Take a chance. Listen!
This is not only a story about being kidnapped. It's really a story of what’s right and what’s wrong. I truly cared for Gemma, Ty, I even felt for the poor chickens and the camel tied up outside. I am so emotionally drained after reading this as it's the kind of story that really messes with your mind! I loved every minute of it. I do caution you, this is not the happily ever after type of story. The narrator did an outstanding job!

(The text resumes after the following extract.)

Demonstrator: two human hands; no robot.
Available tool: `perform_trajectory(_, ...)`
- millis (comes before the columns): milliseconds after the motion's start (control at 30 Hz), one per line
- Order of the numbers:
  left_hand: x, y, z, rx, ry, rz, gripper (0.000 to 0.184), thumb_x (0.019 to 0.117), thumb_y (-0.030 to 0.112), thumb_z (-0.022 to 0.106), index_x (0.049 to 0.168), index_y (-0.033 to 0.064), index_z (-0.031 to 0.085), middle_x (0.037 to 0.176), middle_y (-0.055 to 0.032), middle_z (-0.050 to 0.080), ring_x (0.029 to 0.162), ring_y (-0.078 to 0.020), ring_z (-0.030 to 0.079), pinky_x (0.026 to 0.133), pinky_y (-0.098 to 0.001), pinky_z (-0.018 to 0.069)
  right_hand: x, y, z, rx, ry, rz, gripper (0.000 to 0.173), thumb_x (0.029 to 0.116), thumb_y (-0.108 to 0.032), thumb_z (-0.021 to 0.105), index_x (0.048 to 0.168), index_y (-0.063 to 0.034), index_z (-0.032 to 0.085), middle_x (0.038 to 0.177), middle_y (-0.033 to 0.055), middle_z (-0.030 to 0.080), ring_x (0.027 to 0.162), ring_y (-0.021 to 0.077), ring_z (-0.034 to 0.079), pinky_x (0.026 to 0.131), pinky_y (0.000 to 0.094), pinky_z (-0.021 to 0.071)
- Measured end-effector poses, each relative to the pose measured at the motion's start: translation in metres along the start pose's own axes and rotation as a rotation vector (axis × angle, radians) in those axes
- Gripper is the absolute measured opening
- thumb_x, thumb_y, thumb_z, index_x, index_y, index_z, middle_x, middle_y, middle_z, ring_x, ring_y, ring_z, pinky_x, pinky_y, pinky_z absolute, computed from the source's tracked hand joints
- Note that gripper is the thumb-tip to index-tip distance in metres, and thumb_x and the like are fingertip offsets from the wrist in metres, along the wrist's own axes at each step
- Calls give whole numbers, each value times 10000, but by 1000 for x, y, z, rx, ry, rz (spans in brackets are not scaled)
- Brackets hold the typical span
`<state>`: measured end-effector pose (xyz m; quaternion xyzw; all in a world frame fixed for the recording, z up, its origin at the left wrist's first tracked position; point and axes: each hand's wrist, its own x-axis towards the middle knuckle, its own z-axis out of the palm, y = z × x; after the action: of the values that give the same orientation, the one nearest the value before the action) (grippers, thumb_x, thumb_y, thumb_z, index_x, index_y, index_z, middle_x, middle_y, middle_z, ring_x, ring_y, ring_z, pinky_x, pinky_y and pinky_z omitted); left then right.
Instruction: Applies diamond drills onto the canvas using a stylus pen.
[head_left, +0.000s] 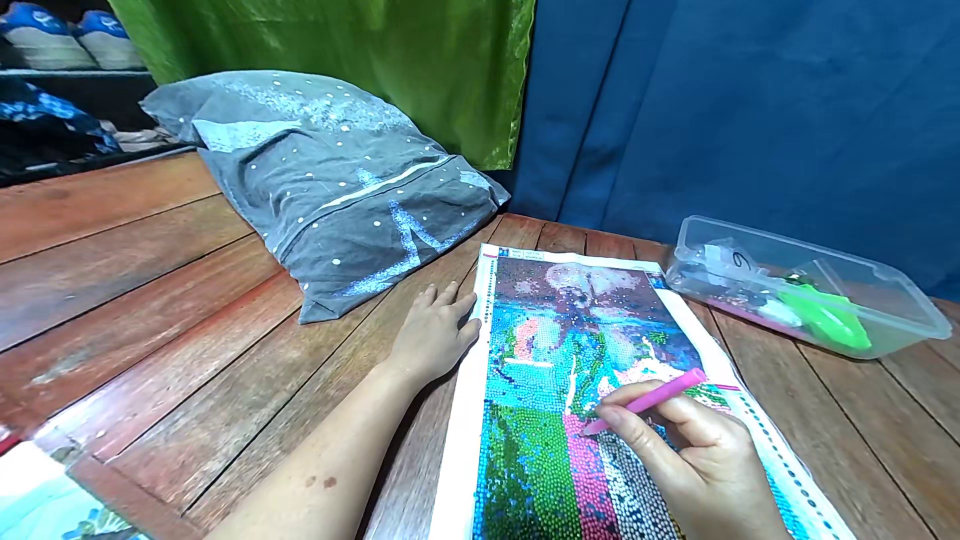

This marks the first fictional audiobook that I have ever listened to! And it is quite an enjoyable experience! Although I probably would have read this book in one evening, listening to it for the last few weeks has really brightened those slow hours at work. At first the slowness of listening frustrated me as Christopher’s novel is certainly a gripping story! But as I grew accustomed to letting my ears paint the pictures, I started really looking forward to those quieter moments when I could listen to it. The audio version is narrated by one woman, who has a pleasant voice to listen to. The novel’s format is that of a long letter from the abducted sixteen year old, Gemma, to her captor, Ty. Listening to the “you” makes this a bit startling at first to listen to, but it really makes it easier to identify with the villain, too. The narrator’s gruffer voice for male voice and higher one for the other women is a bit startling at first, but even when handling the different accents the narration is clear and easy to listen to and never distracting.
The storyline itself is dark for the YA market - definitely targeted towards the older end with its swearing, drinking and the overall abduction premise. The perspective and overall style of the book really sets it apart from other kidnapping stories. The book also offers a fascinating insight into Stockholm Syndrome - though at times the sympathy for the villain is over-emphasized. Still, it has a ring of authenticity to it. But, it definitely romanticizes being kidnapped - another reason why this is more appropriate for older teens and adults. It’s an emotional story - evoking tears and some genuine chills.
Its not too often we find a book which induces us to feel sympathetic towards both victim and perpetrator of a crime. That's what made this book different for me, and enjoyable.
I did wish the ending could have been different, but ... of course ... it couldn't.
There aren't a lot of books that pull off writing in the second person, but Lucy Christopher does a reasonably good job of it. Surprisingly good, actually. It was an enjoyable book. Even at times when the symbolism was a touch heavy-handed, I didn't really mind because the author has a talent for scene setting, and doesn't belabor her metaphors. She managed to maintain some degree of suspense up through the end, and pulled off a risky style, so kudos to her. The synopsis of her other book sounds horrifyingly trite, but this one is worth a listen.